GPT-3 ICL Performance (Brown et al., 2020)
| Task | 0-shot | 1-shot | Few-shot | Fine-tuned SOTA |
|---|---|---|---|---|
| TriviaQA | 64.3% | 68.0% | 71.2% | ~75% |
| WebQuestions | 14.4% | 25.3% | 41.5% | 41.7% |
| CoQA (F1) | 81.5% | 84.0% | 85.0% | ~90% |
| SuperGLUE | ~71 | ~75 | 79.3 | 88.9 |
Scaling and ICL Ability
| Model Size | SuperGLUE (few-shot) | ICL Benefit |
|---|---|---|
| 350M | ~52 | Minimal |
| 1.3B | ~58 | Small |
| 6.7B | ~66 | Moderate |
| 13B | ~69 | Clear |
| 175B | 79.3 | Strong |
The Bayesian Interpretation (Xie et al., 2021)
Xie et al. model ICL as implicit Bayesian inference:
- Pre-trained LM has prior P(concept) over task concepts from training data structure
- k demonstrations are Bayesian evidence updating this prior: P(concept | demos)
- Generation conditions on the posterior over task concepts
This explains two key observations:
- ICL improves with more examples (more evidence)
- Correct labels matter less than format (demonstrations identify the concept, not its mapping)
What ICL Does and Does Not Learn
| Component of Demonstration | Impact on Accuracy |
|---|---|
| Input-output format | High impact; model must match output structure |
| Label space (set of possible outputs) | High impact |
| Input distribution (what examples look like) | Moderate impact |
| Correct input-label mappings | Low impact (~10% when all flipped) |
See few-shot-learning for k-shot performance benchmarks across tasks, chain-of-thought for reasoning-trace augmentation that dramatically improves ICL on math, and emergent-capabilities for why ICL only emerges at large scale.
Related Pages
Sources
- Brown et al. (2020) — Language Models are Few-Shot Learners (GPT-3).
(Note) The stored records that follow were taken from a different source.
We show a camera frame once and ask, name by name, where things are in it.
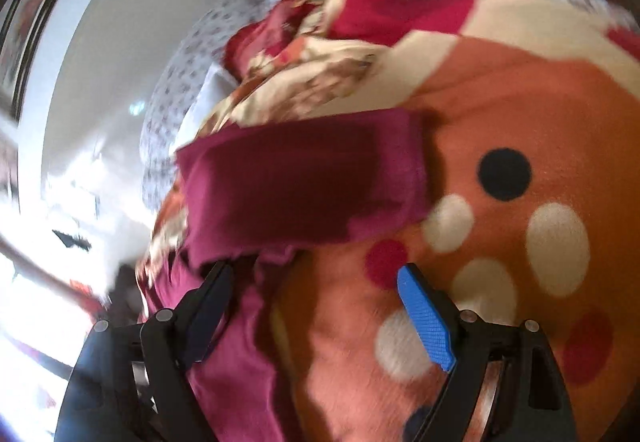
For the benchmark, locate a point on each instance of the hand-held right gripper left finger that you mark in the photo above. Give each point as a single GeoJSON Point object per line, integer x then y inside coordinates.
{"type": "Point", "coordinates": [205, 317]}

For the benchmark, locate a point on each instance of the dark framed wall picture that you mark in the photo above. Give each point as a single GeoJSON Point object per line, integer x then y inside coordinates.
{"type": "Point", "coordinates": [35, 7]}

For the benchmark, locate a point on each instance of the red floral quilt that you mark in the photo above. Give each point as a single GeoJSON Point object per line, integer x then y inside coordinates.
{"type": "Point", "coordinates": [300, 37]}

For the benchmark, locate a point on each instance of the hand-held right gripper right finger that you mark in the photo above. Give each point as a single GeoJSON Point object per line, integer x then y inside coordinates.
{"type": "Point", "coordinates": [425, 317]}

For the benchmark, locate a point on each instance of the maroon small garment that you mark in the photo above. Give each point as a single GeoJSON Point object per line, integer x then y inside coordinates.
{"type": "Point", "coordinates": [300, 187]}

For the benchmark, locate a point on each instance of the orange polka dot blanket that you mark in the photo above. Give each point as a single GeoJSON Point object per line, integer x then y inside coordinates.
{"type": "Point", "coordinates": [450, 222]}

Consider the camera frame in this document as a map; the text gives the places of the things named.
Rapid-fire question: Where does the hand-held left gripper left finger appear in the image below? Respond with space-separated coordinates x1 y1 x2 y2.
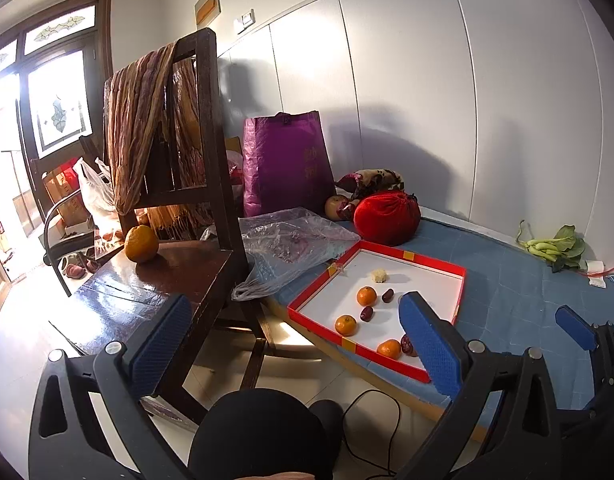
27 294 194 480

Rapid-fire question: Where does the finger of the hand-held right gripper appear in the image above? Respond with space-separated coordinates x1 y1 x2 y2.
555 305 600 356

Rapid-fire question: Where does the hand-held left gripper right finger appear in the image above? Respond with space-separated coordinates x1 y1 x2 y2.
394 291 568 480

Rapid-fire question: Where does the red shallow box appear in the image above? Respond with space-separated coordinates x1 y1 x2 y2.
287 240 468 384

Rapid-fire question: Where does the white label tag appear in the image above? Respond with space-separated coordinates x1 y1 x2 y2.
586 260 608 288

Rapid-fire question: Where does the blue quilted blanket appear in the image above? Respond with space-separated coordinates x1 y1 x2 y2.
267 192 614 441

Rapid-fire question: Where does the bok choy bunch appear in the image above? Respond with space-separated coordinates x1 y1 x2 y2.
517 220 588 273

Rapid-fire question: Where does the dark wooden chair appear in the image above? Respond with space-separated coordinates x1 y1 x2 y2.
47 27 268 426

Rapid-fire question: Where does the large orange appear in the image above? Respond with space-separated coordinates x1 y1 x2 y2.
124 225 159 264

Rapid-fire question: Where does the pair of shoes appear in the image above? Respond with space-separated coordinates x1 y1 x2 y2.
62 255 95 279

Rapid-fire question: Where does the red velvet pouch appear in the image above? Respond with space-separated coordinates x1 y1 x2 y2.
353 191 422 247

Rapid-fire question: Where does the person's black-clad leg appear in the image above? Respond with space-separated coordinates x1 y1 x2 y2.
187 387 345 480

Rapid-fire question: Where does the dark metal-armed chair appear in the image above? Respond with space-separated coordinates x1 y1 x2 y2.
30 135 123 298

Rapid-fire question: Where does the clear plastic bag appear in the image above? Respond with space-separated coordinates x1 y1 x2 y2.
202 206 362 302

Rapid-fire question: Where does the white plastic bag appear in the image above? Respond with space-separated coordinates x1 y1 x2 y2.
73 156 125 241

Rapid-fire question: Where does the yellow red apple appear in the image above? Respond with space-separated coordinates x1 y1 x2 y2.
325 194 355 220

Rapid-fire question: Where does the brown floral cloth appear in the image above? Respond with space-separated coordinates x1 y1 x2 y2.
335 168 405 201

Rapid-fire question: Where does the cardboard box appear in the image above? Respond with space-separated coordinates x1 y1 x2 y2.
42 160 95 226

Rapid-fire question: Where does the striped brown scarf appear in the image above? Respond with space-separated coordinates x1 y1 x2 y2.
104 40 208 241

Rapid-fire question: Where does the purple tote bag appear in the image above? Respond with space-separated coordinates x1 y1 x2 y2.
243 111 337 218

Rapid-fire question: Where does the wooden stained-glass door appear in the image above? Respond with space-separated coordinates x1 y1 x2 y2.
0 0 113 281

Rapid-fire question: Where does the wooden bed frame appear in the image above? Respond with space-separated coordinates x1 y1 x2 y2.
262 297 488 443

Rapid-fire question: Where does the black cable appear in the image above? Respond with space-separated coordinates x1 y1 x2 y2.
339 389 403 478

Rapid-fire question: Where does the orange wall panel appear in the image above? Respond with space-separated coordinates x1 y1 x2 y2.
194 0 220 28

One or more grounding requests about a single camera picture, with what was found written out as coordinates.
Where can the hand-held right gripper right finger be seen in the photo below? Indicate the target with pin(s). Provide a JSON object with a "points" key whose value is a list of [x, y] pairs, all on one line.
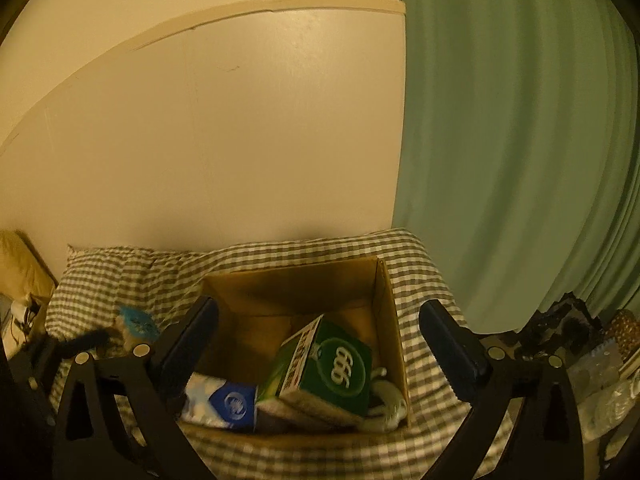
{"points": [[456, 345]]}

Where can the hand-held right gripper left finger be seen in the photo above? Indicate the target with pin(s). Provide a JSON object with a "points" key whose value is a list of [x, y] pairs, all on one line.
{"points": [[186, 345]]}

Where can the green medicine box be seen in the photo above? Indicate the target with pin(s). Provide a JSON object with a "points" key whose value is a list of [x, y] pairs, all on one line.
{"points": [[330, 365]]}

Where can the cardboard box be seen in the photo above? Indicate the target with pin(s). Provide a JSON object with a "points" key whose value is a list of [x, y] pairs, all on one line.
{"points": [[300, 285]]}

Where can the blue-capped bottle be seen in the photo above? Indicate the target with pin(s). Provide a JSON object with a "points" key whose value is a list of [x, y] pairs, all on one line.
{"points": [[135, 327]]}

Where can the blue and white packet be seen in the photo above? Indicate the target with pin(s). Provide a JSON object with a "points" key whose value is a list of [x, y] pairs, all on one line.
{"points": [[225, 400]]}

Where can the checkered blanket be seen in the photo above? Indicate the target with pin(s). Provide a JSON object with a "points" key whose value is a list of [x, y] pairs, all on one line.
{"points": [[425, 280]]}

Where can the dark tangled clutter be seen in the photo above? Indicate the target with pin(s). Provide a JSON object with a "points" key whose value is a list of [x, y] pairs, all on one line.
{"points": [[555, 330]]}

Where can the clear plastic bags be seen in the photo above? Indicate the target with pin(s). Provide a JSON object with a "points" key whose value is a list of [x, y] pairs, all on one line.
{"points": [[607, 385]]}

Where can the beige pillow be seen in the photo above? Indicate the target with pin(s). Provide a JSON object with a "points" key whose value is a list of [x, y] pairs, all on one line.
{"points": [[25, 265]]}

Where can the green curtain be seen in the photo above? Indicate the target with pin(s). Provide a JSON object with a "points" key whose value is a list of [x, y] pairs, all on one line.
{"points": [[510, 135]]}

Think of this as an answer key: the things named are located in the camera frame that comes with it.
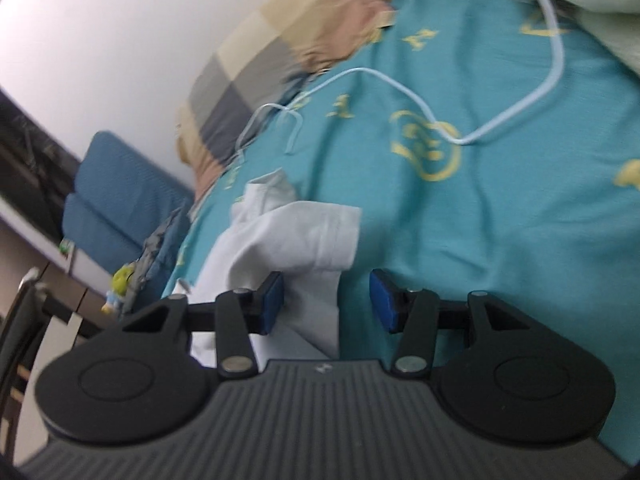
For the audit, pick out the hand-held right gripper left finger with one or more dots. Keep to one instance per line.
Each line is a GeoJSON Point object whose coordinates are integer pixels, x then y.
{"type": "Point", "coordinates": [272, 302]}

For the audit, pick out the checkered pillow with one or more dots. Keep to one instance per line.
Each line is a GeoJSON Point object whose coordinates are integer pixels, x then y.
{"type": "Point", "coordinates": [272, 67]}

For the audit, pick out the teal bed sheet yellow print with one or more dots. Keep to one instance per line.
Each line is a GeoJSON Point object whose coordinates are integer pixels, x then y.
{"type": "Point", "coordinates": [450, 170]}

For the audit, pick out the white t-shirt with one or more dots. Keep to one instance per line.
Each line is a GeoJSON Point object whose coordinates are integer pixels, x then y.
{"type": "Point", "coordinates": [295, 255]}

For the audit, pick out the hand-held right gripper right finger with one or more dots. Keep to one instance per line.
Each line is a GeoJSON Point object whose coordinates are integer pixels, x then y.
{"type": "Point", "coordinates": [382, 305]}

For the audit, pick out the yellow green toy figure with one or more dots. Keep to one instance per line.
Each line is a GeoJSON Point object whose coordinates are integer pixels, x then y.
{"type": "Point", "coordinates": [120, 290]}

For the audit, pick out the grey crumpled cloth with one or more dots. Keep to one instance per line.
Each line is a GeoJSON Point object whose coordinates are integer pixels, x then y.
{"type": "Point", "coordinates": [159, 245]}

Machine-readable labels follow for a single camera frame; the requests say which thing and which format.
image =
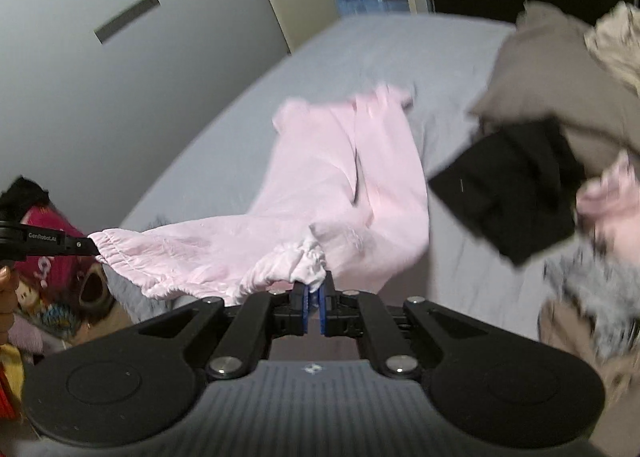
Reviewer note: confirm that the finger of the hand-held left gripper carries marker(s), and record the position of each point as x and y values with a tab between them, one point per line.
82	245

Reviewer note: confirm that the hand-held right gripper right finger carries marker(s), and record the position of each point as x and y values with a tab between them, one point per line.
327	307

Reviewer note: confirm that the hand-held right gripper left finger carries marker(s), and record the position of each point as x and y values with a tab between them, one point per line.
300	309

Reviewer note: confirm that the pink pants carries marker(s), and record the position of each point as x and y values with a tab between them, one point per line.
350	177

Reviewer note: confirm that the person's left hand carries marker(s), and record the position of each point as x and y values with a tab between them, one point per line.
4	324

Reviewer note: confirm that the red printed bag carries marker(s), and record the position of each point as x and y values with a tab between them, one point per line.
60	277

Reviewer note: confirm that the black cloth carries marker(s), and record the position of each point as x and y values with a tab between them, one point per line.
22	197

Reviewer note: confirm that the black garment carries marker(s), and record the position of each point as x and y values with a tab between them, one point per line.
505	187

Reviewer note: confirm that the tan garment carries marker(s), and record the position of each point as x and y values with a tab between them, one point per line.
562	332

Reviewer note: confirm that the bed with blue-grey sheet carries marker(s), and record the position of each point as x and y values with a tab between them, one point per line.
380	52

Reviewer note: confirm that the grey garment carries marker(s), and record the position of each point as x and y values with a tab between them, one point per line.
595	292

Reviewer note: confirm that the small pink garment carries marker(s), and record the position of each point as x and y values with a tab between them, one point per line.
612	212

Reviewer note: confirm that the grey-brown blanket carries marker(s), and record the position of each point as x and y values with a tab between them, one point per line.
540	72

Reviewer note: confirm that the dark rectangular wall plate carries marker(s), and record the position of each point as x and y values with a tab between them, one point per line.
127	18

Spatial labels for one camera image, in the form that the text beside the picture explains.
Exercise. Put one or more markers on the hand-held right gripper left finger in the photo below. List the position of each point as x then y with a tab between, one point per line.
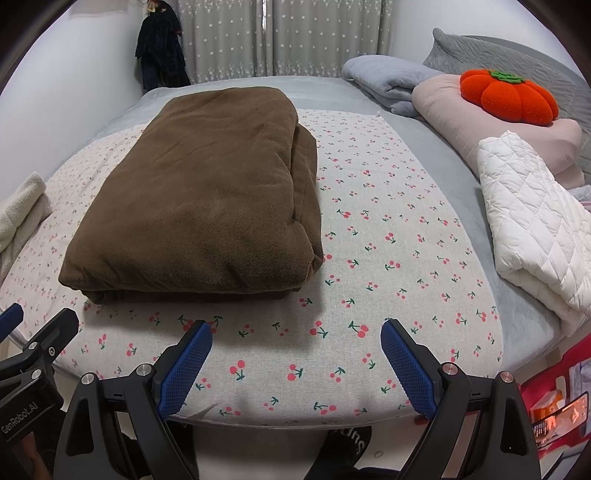
187	369

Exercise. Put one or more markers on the person's black sock foot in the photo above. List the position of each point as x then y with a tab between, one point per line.
344	445

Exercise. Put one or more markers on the grey bed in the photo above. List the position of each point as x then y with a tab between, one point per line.
415	152

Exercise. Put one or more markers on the cherry print cloth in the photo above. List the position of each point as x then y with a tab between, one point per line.
369	230

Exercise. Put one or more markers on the cream fleece garment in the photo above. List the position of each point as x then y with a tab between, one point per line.
23	217

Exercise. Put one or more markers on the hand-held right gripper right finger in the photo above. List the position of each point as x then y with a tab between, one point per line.
408	369

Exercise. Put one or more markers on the dark hanging clothes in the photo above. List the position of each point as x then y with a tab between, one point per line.
159	50

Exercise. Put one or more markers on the brown coat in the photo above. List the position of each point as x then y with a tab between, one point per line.
207	194

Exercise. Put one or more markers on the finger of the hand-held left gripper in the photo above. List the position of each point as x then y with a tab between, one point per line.
10	316
55	332

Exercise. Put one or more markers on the orange pumpkin cushion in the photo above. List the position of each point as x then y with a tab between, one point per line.
508	97

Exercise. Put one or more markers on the red plastic bag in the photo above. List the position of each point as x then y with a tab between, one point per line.
554	397

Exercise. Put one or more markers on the white quilted pad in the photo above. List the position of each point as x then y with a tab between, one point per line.
540	221

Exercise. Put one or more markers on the grey folded blanket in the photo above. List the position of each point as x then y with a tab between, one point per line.
388	83

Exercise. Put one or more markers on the grey star print curtain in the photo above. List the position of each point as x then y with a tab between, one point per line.
286	37

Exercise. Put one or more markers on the pink pillow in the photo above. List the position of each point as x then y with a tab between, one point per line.
461	120

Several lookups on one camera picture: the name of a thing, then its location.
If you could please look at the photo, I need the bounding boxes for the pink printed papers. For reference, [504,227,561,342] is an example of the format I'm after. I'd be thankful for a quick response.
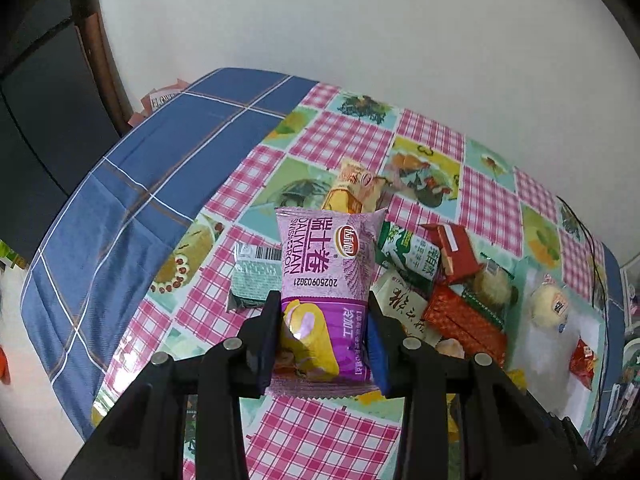
[129,78,188,128]

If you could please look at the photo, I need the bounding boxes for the green white snack packet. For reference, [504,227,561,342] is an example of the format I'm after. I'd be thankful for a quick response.
[376,221,443,296]

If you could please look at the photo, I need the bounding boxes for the round pastry green wrapper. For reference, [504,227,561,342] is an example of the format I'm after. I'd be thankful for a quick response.
[462,257,521,321]

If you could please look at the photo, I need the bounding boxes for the clear plastic tray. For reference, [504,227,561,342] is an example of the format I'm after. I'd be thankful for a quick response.
[505,255,608,421]

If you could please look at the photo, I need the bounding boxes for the orange yellow snack packet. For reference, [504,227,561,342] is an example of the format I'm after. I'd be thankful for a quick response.
[321,157,393,216]

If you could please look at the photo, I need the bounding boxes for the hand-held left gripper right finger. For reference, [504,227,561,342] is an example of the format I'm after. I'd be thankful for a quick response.
[367,291,596,480]

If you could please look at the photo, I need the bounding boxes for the green barcode snack packet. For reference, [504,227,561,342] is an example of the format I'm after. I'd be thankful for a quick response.
[227,241,285,313]

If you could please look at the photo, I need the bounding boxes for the dark cabinet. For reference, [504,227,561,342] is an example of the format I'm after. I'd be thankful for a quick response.
[0,0,126,261]

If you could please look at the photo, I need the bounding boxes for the red snack box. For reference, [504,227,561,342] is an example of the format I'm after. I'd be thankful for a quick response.
[420,222,483,286]

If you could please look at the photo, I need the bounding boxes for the small red snack packet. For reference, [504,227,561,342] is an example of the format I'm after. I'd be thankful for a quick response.
[567,337,599,391]

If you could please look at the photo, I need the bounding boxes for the blue plaid cloth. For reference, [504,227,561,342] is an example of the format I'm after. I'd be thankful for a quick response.
[20,67,628,441]

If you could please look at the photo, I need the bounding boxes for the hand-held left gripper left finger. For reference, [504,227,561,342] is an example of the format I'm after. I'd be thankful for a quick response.
[62,290,282,480]

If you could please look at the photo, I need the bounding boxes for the purple snack packet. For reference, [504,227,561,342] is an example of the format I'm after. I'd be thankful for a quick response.
[275,206,390,396]

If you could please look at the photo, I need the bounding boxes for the green printed bag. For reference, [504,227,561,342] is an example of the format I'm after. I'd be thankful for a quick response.
[0,241,27,268]

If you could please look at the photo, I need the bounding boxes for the red patterned snack packet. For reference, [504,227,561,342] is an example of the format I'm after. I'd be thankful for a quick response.
[421,285,508,368]

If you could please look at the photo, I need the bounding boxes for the wrapped round yellow pastry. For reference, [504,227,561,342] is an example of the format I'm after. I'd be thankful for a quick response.
[529,275,573,333]

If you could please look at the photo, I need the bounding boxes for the cream calligraphy snack packet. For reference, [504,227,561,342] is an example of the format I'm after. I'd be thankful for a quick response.
[370,269,431,343]

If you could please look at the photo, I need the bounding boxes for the black cable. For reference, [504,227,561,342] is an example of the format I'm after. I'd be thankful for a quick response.
[557,197,608,391]

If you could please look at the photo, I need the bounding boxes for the brown wooden frame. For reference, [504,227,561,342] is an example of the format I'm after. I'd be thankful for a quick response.
[67,0,136,136]

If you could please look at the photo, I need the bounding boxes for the peach pastry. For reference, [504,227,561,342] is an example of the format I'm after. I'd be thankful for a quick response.
[435,337,466,359]
NeurIPS 2020
- Xie et al. (2021) — An Explanation of In-Context Learning as Implicit Bayesian Inference. ICLR 2022
- Min et al. (2022) — Rethinking the Role of Demonstrations for ICL. EMNLP 2022
Frequently Asked Questions
Does in-context learning actually learn from labeled examples, or does it retrieve task patterns?
Min et al. (2022) found that randomly flipping all demonstration labels reduces accuracy by only ~10% (not ~50% as would be expected if correct labels were essential). This suggests ICL primarily identifies which task format to apply — the input format, output format, label space, and data distribution — rather than learning from individual labeled examples. Xie et al. (2021) formalize this as Bayesian inference: demonstrations are evidence that updates a prior over task concepts encoded during pre-training.
What is the difference between in-context learning and fine-tuning?
Fine-tuning updates model weights via gradient descent on task-specific data, permanently adapting the model. In-context learning freezes all weights — adaptation occurs entirely through the attention mechanism processing the prompt. Fine-tuning typically achieves 10–20 higher accuracy (on benchmark comparisons) but requires separate weights per task, training compute, and labeled data. ICL is instant, requires no training, handles many tasks from a single model, but is limited by context window length and provides noisier adaptation.